- [DIRECTIONS FOR THIS TASK]:
Look for the string "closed" in the listing below, then copy every line that has it.

- [DATA]:
------------
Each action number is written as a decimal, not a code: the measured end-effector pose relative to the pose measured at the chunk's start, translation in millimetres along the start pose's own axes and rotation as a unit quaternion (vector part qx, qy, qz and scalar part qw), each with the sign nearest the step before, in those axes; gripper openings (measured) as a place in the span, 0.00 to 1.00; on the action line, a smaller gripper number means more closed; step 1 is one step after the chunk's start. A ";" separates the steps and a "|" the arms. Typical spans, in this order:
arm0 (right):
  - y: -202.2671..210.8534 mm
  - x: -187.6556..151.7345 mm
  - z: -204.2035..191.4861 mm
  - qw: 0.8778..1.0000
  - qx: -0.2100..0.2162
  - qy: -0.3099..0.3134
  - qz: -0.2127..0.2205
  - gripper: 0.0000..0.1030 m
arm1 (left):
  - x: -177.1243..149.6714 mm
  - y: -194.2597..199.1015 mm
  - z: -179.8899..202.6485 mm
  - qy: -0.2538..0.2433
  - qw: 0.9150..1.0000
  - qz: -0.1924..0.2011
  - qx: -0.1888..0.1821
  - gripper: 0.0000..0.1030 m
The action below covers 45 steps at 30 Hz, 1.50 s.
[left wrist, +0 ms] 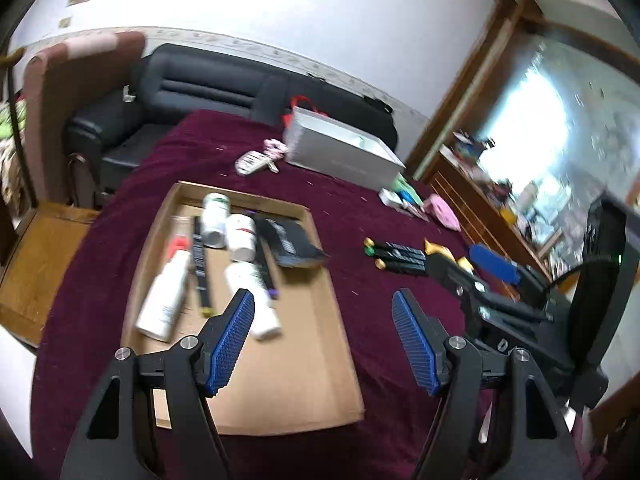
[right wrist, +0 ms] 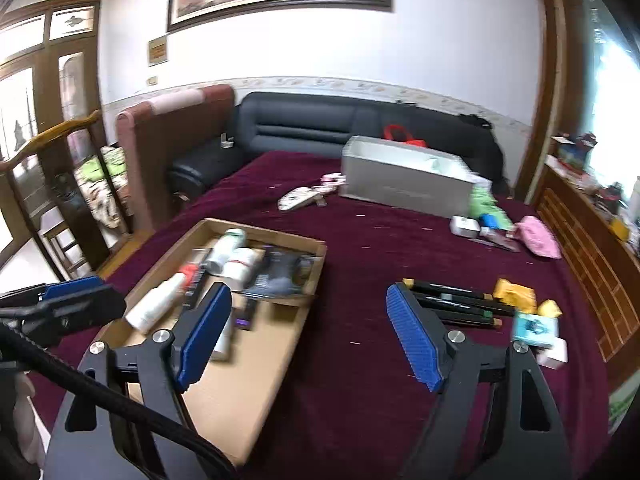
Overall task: Organize objects
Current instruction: 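Withdraw both grippers from the tray toward the remaining items, then grasp the blue cartoon tissue pack with the left gripper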
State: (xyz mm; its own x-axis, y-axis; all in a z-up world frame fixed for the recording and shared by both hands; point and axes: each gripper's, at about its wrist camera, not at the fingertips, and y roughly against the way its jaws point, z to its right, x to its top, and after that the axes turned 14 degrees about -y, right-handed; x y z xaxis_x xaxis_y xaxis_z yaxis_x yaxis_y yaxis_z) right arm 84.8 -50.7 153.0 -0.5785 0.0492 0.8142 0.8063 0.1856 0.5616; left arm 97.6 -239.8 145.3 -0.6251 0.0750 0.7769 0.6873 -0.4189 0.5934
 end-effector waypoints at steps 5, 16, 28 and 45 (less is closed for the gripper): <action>16.1 0.8 44.1 1.000 -0.015 -0.024 0.005 0.78 | 2.8 -15.0 42.6 -0.025 0.999 -0.022 -0.005 0.64; 42.3 2.3 113.2 0.997 -0.039 -0.057 0.022 0.78 | 4.5 -56.2 121.4 -0.084 0.994 -0.073 -0.019 0.64; 42.5 1.6 163.5 0.995 -0.055 -0.086 0.014 0.78 | -12.6 -123.7 158.5 -0.116 0.982 -0.149 -0.005 0.63; 14.6 24.7 331.6 0.948 -0.015 -0.318 -0.024 0.79 | -40.0 -204.0 162.9 -0.149 0.971 -0.187 0.005 0.87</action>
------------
- [REPLY TO THE TASK]:
Each action number is written as a decimal, not a code: the measured end-effector pose relative to the pose measured at the chunk's start, translation in millimetres along the start pose's own axes and rotation as a unit quaternion (vector part qx, qy, qz and scalar part qw), each with the sign nearest the step before, in those axes; gripper openings (measured) as a place in the span, 0.00 to 1.00; on the action line, a smaller gripper number means more closed; step 1 is one step after the chunk's start. A ";" separates the steps and a "|" the arms. Typical spans, in this order:
 end-effector waypoints at steps 5, 16, 28 and 45 (less is closed for the gripper): <action>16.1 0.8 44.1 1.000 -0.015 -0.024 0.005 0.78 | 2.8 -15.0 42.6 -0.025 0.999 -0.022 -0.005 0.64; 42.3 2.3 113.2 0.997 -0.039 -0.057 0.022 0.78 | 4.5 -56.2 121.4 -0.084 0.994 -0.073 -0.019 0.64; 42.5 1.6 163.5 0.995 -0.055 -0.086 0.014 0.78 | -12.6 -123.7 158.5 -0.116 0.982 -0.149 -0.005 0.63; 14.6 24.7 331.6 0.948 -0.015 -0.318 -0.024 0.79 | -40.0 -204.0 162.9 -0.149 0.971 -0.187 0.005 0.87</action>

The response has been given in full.